Gardens’ initial seasons top expectations

Krista Schinagl/The Herald
Karissa Luker, left, Hannah Gunselman and Emily Heichelbech, all 14-year-old members of Jasper Girl Scout Troop 97, picked peppers and tomatoes Sunday at the Dubois County Community Garden in Jasper before heading into the Kimball International Education Center for a meet-and-greet barbecue with others who have plots in the garden. The girls planted tomatoes, bell peppers, sweet banana peppers and marigolds in their two plots.

Herald Staff Writer

With a few months left in the season, organizers of the Dubois County Community Garden are considering its first year a successful one.

The organic garden, spearheaded by Tri-Cap, broke ground in April and hosted its first social gathering for gardeners Sunday evening. The season is expected to end sometime in November. Fourteen individuals and groups are tending 19 plots.

The Dale Community Gardens, meanwhile, has about 14 gardeners working nine plots, and also has been declared a success in its first season.

“Overall, things have gone much better than expected,” Tri-Cap employee Paige Stradtner said of the Dubois County garden. “As always with the first year for a project, we ran into a couple issues.”

Rainy weather in the spring pushed the planting season into June while waiting for the land, off Power Drive in Jasper, to be tilled and fertilized. Kimball International donated the use of the land, but the garden does not have a water source.

“Surprisingly, gardeners seem to have remained very optimistic throughout this whole experience,” Stradtner said. “They’ve been very understanding that this is the first year and that things are always a little difficult going when they first start.”

Hot weather also has caused some problems for the plants. Jasper resident and longtime gardener Joyce Uppencamp has three plots growing gourds and a variety of vegetables including onions, beets, carrots and cabbage. But she hasn’t picked much produce yet.

“The weather was just not right for the gardens this year, and we didn’t get it out as soon as we’d have liked,” she said. “But I’ve got all kinds of gourds. Now I’ve got to learn how to make birdhouses.”

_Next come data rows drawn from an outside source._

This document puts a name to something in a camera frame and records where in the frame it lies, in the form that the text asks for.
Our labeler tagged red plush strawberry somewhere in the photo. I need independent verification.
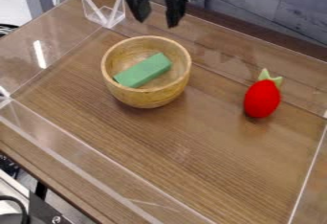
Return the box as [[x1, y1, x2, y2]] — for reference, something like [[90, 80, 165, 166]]
[[243, 68, 283, 119]]

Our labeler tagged light wooden bowl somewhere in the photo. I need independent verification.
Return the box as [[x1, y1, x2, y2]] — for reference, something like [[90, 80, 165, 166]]
[[102, 35, 193, 108]]

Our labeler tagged green rectangular block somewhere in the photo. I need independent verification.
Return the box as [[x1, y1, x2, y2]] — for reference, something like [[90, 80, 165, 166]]
[[114, 53, 173, 88]]

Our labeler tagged clear acrylic tray enclosure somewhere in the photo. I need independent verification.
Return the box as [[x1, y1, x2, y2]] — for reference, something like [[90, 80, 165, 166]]
[[0, 0, 327, 224]]

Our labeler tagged black bracket with cable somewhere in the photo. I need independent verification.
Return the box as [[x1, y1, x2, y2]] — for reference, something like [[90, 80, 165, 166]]
[[0, 193, 74, 224]]

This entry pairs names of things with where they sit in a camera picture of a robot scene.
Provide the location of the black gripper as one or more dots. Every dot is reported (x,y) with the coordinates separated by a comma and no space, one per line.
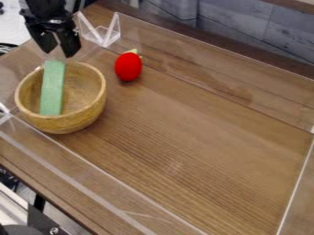
(46,16)

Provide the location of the brown wooden bowl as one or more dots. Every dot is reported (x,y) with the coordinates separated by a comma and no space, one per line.
(85,95)

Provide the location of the green rectangular block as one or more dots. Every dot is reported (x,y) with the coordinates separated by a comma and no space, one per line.
(53,86)

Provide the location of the red plush strawberry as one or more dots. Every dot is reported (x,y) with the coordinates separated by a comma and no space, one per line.
(129,65)

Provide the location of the black table leg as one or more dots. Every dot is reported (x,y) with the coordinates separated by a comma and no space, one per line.
(39,203)

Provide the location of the clear acrylic corner bracket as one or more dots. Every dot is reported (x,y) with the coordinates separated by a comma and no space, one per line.
(101,35)

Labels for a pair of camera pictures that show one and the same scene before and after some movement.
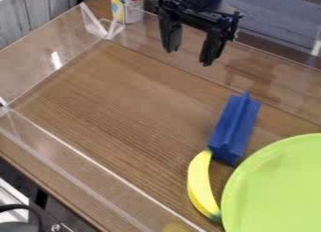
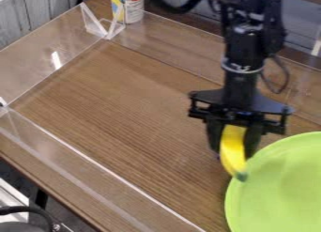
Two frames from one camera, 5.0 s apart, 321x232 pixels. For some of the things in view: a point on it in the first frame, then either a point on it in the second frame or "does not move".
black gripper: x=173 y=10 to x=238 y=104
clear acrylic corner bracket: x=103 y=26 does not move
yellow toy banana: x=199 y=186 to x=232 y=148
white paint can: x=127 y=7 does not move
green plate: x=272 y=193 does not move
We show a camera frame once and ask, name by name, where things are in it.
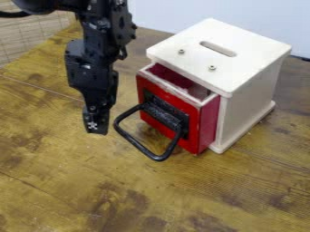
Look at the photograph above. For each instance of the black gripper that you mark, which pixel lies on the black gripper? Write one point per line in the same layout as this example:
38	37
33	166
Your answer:
92	77

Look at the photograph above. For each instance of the black drawer handle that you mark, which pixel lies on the black drawer handle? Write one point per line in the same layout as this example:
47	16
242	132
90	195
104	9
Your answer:
168	115

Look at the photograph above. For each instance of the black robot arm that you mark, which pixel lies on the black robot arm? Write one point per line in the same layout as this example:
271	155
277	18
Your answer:
109	30

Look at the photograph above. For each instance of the white wooden box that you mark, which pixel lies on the white wooden box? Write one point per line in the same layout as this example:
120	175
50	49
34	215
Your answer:
233	62

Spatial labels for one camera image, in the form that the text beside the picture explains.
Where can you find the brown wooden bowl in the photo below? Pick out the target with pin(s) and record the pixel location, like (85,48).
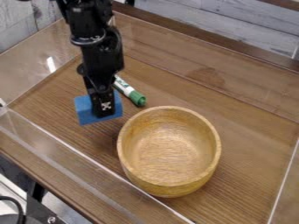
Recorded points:
(168,149)

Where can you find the clear acrylic tray wall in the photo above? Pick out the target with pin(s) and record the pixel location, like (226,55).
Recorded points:
(242,87)

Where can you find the green white marker pen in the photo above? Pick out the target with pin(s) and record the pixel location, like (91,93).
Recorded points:
(136,98)

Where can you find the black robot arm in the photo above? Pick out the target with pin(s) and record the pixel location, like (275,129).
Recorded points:
(89,14)

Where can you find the blue foam block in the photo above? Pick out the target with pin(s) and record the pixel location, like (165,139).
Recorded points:
(83,107)

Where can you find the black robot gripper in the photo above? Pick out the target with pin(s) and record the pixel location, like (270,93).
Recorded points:
(101,62)

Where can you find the black metal table frame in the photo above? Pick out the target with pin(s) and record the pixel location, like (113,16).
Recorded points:
(35,213)

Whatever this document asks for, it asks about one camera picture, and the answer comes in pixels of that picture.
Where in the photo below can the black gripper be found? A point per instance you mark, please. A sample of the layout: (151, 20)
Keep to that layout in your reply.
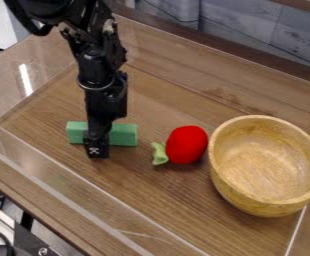
(105, 105)

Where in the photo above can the brown wooden bowl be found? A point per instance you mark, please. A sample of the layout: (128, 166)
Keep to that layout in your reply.
(259, 157)

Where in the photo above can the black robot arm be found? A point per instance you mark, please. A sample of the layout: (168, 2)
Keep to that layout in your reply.
(88, 27)

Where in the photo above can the black clamp under table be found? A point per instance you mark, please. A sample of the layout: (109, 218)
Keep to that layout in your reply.
(28, 244)

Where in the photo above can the red plush strawberry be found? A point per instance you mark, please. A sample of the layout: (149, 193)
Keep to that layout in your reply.
(183, 148)

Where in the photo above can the green foam block stick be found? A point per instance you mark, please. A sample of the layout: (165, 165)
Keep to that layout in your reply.
(122, 134)

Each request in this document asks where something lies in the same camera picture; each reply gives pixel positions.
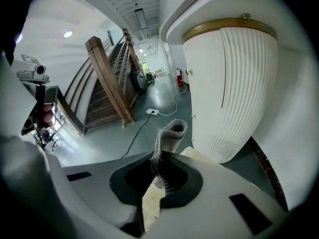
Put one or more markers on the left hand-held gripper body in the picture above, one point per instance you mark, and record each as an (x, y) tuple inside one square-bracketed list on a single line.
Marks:
[(46, 93)]

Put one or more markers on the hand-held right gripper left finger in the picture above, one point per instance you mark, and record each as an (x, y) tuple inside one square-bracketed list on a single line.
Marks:
[(99, 183)]

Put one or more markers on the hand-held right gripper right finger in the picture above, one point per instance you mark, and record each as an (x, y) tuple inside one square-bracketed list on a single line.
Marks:
[(219, 195)]

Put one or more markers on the grey cloth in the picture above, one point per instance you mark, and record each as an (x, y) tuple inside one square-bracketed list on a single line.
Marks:
[(172, 138)]

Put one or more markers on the white curved table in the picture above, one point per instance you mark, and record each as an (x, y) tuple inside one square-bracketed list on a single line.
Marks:
[(207, 96)]

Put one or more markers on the person's left hand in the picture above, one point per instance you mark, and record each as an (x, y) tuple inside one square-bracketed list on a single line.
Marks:
[(49, 114)]

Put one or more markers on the black office chair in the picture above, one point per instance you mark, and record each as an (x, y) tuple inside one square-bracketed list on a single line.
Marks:
[(48, 139)]

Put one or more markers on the dark wooden staircase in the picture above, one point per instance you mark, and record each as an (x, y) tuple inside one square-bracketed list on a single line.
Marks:
[(104, 88)]

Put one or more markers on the round ceiling light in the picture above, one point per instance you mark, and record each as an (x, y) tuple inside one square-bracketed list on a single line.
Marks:
[(67, 34)]

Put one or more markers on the white power strip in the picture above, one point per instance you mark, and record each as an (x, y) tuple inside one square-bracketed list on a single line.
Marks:
[(152, 111)]

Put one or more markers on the black floor appliance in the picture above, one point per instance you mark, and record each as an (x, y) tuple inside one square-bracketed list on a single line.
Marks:
[(138, 83)]

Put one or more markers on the pale cardboard boxes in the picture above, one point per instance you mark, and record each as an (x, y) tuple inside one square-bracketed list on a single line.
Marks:
[(159, 72)]

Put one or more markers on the long ceiling lamp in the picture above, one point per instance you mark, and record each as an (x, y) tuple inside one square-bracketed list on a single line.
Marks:
[(140, 19)]

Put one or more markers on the red fire extinguisher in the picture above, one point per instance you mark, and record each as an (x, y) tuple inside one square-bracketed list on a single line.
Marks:
[(179, 78)]

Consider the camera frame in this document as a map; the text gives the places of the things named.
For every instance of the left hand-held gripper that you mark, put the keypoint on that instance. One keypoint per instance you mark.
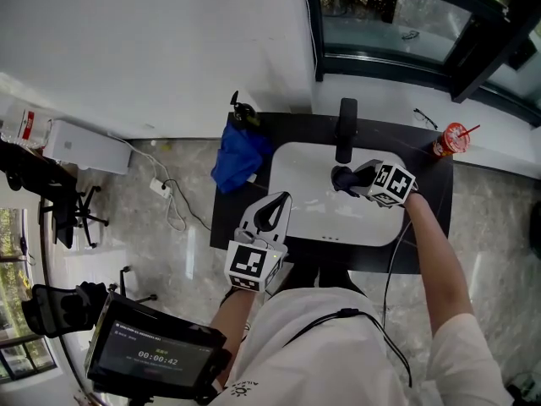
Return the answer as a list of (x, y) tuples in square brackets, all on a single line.
[(249, 264)]

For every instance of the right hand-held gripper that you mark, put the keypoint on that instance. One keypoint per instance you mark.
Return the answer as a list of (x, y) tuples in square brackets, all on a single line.
[(393, 184)]

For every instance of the dark grey cloth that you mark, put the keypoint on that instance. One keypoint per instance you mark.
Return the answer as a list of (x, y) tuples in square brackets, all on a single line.
[(344, 178)]

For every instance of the black faucet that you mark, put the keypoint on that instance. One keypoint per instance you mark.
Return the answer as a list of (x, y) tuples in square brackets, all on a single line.
[(346, 131)]

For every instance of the person's left forearm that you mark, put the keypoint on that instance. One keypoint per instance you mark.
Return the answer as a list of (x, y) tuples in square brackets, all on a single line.
[(230, 332)]

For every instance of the person's right forearm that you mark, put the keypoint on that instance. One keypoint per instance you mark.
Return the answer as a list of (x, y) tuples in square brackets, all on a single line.
[(439, 260)]

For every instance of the blue cloth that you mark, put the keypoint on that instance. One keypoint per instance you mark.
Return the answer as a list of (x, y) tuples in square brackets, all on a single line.
[(238, 159)]

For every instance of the white sink basin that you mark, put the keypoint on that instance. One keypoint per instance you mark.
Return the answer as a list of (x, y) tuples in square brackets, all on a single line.
[(338, 214)]

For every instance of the dark wooden vanity cabinet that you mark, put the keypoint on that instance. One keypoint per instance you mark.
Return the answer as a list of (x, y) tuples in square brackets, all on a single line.
[(427, 226)]

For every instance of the black eyeglasses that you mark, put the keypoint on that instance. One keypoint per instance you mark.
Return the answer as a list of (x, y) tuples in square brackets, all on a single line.
[(425, 119)]

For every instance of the red drink cup with straw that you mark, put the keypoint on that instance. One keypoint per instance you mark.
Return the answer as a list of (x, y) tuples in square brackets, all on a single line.
[(452, 140)]

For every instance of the green soap pump bottle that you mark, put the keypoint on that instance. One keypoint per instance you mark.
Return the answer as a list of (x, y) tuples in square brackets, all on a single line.
[(245, 112)]

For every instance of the white power strip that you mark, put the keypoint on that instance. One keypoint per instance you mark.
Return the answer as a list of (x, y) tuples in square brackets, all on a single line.
[(160, 186)]

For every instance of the person's white shirt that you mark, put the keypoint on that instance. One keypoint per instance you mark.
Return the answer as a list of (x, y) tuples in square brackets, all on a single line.
[(334, 358)]

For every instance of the dark framed window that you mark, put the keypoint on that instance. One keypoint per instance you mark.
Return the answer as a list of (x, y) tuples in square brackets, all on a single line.
[(477, 57), (17, 294)]

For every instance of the black chest-mounted monitor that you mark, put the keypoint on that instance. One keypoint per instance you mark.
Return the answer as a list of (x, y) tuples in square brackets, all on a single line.
[(156, 353)]

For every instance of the white box appliance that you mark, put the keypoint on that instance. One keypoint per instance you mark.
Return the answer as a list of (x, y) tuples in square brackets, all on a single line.
[(89, 146)]

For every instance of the black mesh office chair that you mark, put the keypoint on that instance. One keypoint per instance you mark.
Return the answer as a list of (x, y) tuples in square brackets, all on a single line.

The garden was created with the intent to allow gardeners to meet each other and form bonds. But that didn’t work as planned.

Jasper Girl Scout Troop 97 is gardening two plots, growing tomatoes, peppers, zucchini and a few flowers. The Scouts have taken over watering and weeding, but they have met few people.

“Even with having someone from our troop going out every day to water, very rarely have we seen anyone out there when we are,” troop leader Tina Heichelbech said. “I’m sure everyone is on different schedules. Some probably go early in the morning or later in the evening when it is cooler.”

So the Sunday gathering was organized with a cookout and presentations on food preservation by Jan Dougan of Purdue Extension-Dubois County and growing herbs by Michael Hicks of The Center for Community Empowerment in Jasper. Attendees introduced themselves and talked about what they were growing. Some brought produce they had just harvested.

“I do think people got a chance to mingle and get to know each other,” Stradtner said.

The Scouts are new to gardening. They wanted to make salsa. They also wanted to donate the produce to a food bank or sell it at a farmers market and donate the money raised, but that hasn’t worked out.

“Everything isn’t becoming ripe at the same time, so neither of those options have been very easy for us this year,” Heichelbech said.

The troop’s decision to participate in the garden has taught the Scouts a couple of lessons along the way.

“They are learning how long it takes to get the foods that we have in the store, how much hard work it is to get them to grow and to take care of them,” the leader said. “And just like life, sometimes when you are learning new things, it doesn’t work out quite what you planned the first time but you need to just learn and continue from there.”

The gardeners have given Stradtner many suggestions for improvements in next year’s garden.
“That’s the great thing about this project, that it’s a community garden, so all of the participants are able to give their input and shape the future of the garden,” Stradtner said. “I’m sure there will be things we will do differently next year. A lot of this will depend on the feedback the gardeners give at the end of this season.”

Both Heichelbech and Uppencamp suggested finding a source of water. They brought buckets of water from home to use in their plots.

“It would be great if we could get something out there to catch rainwater,” Uppencamp said.

The Dale Community Gardens is a different story. Organizer Alan Meunier said the gardens, which are organized by plant families, produced more vegetables than the gardeners knew what to do with.

“We’ve pretty much been giving stuff away on a weekly basis” to churches and local organizations, he said. “People didn’t know what to do with it. That’s not something we were prepared for.”

Next year, Meunier said, he will need to concentrate on educating gardeners about preserving the produce and using different vegetables when they are in season.

“Preservation is a big part of it,” he said. “If we’re going to use locally grown produce, you’re going to have to figure out how to store them.”

The garden did have trouble with weeds and some disease among the plants because of large amounts of rainfall.

“It got rain when nobody else got rain,” Meunier said.

The Dale gardening season also is expected to end in November, depending on frost.